Serial "1670" to niekwestionowany hit Netflixa
Od czasów premiery, która miała miejsce w połowie grudnia ubiegłego roku, serial "1670" nie schodzi z ust wszystkich. Produkcja na kanwie mocumentu w ciekawy sposób pokazuje największe przywary polskiego społeczeństwa, przeniesione do XVII wieku. Ciekawe, mocno zarysowane postacie i błyskotliwe dialogi okazały się być prawdziwym kluczem do sukcesu. Fani pokochali postać Jana Pawła (Bartłomiej Topa), charyzmatycznego, choć chciwego ojca Jakuba (Michał Sikorski), czy rozmodloną matronę Zofię Adamczewską (Katarzyna Herman). Na razie jednak nie wiadomo, czy serial doczeka się kontynuacji.
Jak brzmi "1670" po angielsku? Fani sprawdzają, czy "polskie" żarty da się przetłumaczyć
O tym, że z tłumaczeniami w filmach i serialach bywa różnie, polskie społeczeństwo doskonale wie. Dyskusji na temat tłumaczeń tytułów na język polski jest masa i nie chodzi tylko o błędy, ale również fantazję, która przyświecała tłumaczom. Nie da się także ukryć, że nierzadko tłumaczenia tekstów, mocno osadzonych w danej kulturze, zwyczajnie nie da się szczegółowo oddać w innym języku. Nie inaczej jest z serialem "1670", w którym typowo "polskie" żarty mogły stanowić nie lada wyzwanie. Internauci sprawdzili, jak poradzili sobie z tym eksperci Netflixa.

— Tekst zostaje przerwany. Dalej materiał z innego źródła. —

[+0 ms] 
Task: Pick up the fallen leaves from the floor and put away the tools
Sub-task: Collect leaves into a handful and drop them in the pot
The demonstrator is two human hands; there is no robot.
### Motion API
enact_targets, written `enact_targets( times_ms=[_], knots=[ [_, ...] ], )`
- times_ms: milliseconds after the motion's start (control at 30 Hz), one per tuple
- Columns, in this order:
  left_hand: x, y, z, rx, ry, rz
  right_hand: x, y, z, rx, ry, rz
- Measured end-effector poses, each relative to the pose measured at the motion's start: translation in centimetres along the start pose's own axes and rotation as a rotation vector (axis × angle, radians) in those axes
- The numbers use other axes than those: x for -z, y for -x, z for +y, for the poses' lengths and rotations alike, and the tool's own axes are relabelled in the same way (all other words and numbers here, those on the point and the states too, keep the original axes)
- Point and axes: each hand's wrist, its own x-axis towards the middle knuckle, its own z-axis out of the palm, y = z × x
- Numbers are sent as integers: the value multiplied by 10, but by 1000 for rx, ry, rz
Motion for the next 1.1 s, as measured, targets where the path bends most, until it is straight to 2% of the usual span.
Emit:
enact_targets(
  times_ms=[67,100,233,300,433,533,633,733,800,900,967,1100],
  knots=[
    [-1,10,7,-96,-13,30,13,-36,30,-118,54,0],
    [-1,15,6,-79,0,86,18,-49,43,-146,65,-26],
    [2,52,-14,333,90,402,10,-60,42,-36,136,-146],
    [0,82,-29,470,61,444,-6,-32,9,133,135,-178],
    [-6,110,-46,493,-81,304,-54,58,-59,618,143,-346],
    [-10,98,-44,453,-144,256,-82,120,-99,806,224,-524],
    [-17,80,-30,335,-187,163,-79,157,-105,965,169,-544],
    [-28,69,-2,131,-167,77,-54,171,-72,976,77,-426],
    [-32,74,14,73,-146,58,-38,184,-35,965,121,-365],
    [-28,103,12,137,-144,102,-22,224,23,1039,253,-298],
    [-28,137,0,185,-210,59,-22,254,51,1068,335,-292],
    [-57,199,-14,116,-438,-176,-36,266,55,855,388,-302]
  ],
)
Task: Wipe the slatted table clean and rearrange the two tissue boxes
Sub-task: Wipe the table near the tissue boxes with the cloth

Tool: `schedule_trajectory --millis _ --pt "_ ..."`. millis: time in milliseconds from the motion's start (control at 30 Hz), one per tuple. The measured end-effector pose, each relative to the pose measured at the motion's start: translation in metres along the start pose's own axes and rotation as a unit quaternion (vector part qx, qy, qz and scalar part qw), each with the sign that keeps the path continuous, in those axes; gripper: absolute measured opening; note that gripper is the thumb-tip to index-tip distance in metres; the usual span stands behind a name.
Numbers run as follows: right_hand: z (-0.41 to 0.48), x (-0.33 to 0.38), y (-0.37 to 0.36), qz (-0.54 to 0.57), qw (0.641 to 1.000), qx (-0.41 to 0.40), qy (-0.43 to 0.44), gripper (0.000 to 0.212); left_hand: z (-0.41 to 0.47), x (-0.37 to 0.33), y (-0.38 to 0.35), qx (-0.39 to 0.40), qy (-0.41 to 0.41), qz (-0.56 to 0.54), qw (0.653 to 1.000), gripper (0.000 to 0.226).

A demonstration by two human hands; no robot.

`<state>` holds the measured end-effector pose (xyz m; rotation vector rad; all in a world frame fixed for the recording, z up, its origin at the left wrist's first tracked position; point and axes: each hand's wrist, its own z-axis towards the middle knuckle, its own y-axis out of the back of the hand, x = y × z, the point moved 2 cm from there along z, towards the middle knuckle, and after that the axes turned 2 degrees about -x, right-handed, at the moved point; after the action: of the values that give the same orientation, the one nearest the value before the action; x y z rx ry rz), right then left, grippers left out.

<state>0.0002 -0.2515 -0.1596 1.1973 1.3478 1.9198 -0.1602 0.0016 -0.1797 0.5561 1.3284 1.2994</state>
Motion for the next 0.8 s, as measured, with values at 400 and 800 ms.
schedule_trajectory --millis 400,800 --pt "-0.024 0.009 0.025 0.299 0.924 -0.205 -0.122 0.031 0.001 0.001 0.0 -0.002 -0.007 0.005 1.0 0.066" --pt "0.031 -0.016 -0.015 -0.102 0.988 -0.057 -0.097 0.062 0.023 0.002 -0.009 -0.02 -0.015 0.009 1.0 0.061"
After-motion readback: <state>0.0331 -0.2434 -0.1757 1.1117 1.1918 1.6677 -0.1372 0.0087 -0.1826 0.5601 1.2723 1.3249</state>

Na TikToku pojawiło się nagranie, na którym widz wstawił fragment serialu "1670", w którym pokazano jeden z przykładów ciekawego tłumaczenia dialogów na język angielski. Chodzi dokładnie o scenę, w której Jan Paweł tłumaczy Bogdanowi, co po cichu rządzi Polską. W oryginalnej wersji językowej Jan Paweł zadaje pytanie: "Co zaczyna się na Ż i po cichu włada Polską?". Bogdan z niepewnością odpowiada, że "Żydzi", jednak prawidłowa odpowiedź brzmi "żyto". W angielskiej wersji językowej Bogdan odpowiada na to pytanie "wh*res", co w naszym języku oznacza "dz*wki". Internauci w komentarzach pod nagraniem dzielą się swoimi przemyśleniami na ten temat i dodają inne ciekawe przykłady tłumaczeń dialogów serialu.
— Mogliby przetłumaczyć na „Hebrews”, czyli Hebrajczycy i „harvest”, czyli żniwa. Wtedy nie straciłoby znaczenia — czytamy w komentarzach pod nagraniem.
— Ludzie nie potrafią zrozumieć, że nie da się zrobić tego samego żartu poprzez barierę tłumaczenia — czytamy w komentarzach pod nagraniem.
— W innej scenie gdy jest tekst "Łukasz głowy szukasz" po angielsku jest "Fred where is your head" — czytamy w komentarzach pod nagraniem.